» **INFORMATION SHOWN**

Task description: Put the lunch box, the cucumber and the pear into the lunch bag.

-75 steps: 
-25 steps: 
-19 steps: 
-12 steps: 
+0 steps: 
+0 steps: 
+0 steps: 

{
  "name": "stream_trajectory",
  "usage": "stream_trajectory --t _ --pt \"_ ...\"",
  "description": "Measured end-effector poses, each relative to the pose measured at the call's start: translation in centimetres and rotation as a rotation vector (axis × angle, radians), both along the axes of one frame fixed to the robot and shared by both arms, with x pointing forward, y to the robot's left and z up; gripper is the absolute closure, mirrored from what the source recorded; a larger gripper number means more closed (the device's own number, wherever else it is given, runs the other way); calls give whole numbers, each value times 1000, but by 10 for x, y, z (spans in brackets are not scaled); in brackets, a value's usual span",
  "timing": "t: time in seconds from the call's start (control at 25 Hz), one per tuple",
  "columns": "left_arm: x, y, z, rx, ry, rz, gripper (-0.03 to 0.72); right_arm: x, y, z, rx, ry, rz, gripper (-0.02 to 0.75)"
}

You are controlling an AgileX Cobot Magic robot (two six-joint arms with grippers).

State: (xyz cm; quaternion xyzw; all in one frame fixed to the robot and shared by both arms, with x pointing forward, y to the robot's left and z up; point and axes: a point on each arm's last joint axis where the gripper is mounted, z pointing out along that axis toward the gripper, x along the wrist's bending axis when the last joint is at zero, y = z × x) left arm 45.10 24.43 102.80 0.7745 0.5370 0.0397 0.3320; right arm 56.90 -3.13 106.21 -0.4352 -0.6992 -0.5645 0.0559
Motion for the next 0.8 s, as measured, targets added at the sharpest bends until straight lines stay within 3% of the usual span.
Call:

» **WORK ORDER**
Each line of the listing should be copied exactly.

» **REPLY TO THE EXERCISE**
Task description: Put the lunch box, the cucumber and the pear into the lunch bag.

-75 steps: 
-25 steps: 
-19 steps: 
-12 steps: 
+0 steps: 
+0 steps: 
+0 steps: 

{
  "name": "stream_trajectory",
  "usage": "stream_trajectory --t _ --pt \"_ ...\"",
  "description": "Measured end-effector poses, each relative to the pose measured at the call's start: translation in centimetres and rotation as a rotation vector (axis × angle, radians), both along the axes of one frame fixed to the robot and shared by both arms, with x pointing forward, y to the robot's left and z up; gripper is the absolute closure, mirrored from what the source recorded; a larger gripper number means more closed (the device's own number, wherever else it is given, runs the other way); calls give whole numbers, each value times 1000, but by 10 for x, y, z (spans in brackets are not scaled); in brackets, a value's usual span",
  "timing": "t: time in seconds from the call's start (control at 25 Hz), one per tuple",
  "columns": "left_arm: x, y, z, rx, ry, rz, gripper (-0.03 to 0.72); right_arm: x, y, z, rx, ry, rz, gripper (-0.02 to 0.75)"
}

You are controlling an AgileX Cobot Magic robot (two six-joint arms with grippers).

State: (xyz cm; quaternion xyzw; all in one frame fixed to the robot and shared by both arms, with x pointing forward, y to the robot's left and z up; point and axes: a point on each arm's last joint axis where the gripper is mounted, z pointing out along that axis toward the gripper, x along the wrist's bending axis when the last joint is at zero, y = z × x) left arm 45.10 24.43 102.80 0.7745 0.5370 0.0397 0.3320; right arm 56.90 -3.13 106.21 -0.4352 -0.6992 -0.5645 0.0559
Motion for the next 0.8 s, as measured, targets added at the sharpest bends until straight lines stay within 3% of the usual span.
Call:

The output as shown is complete.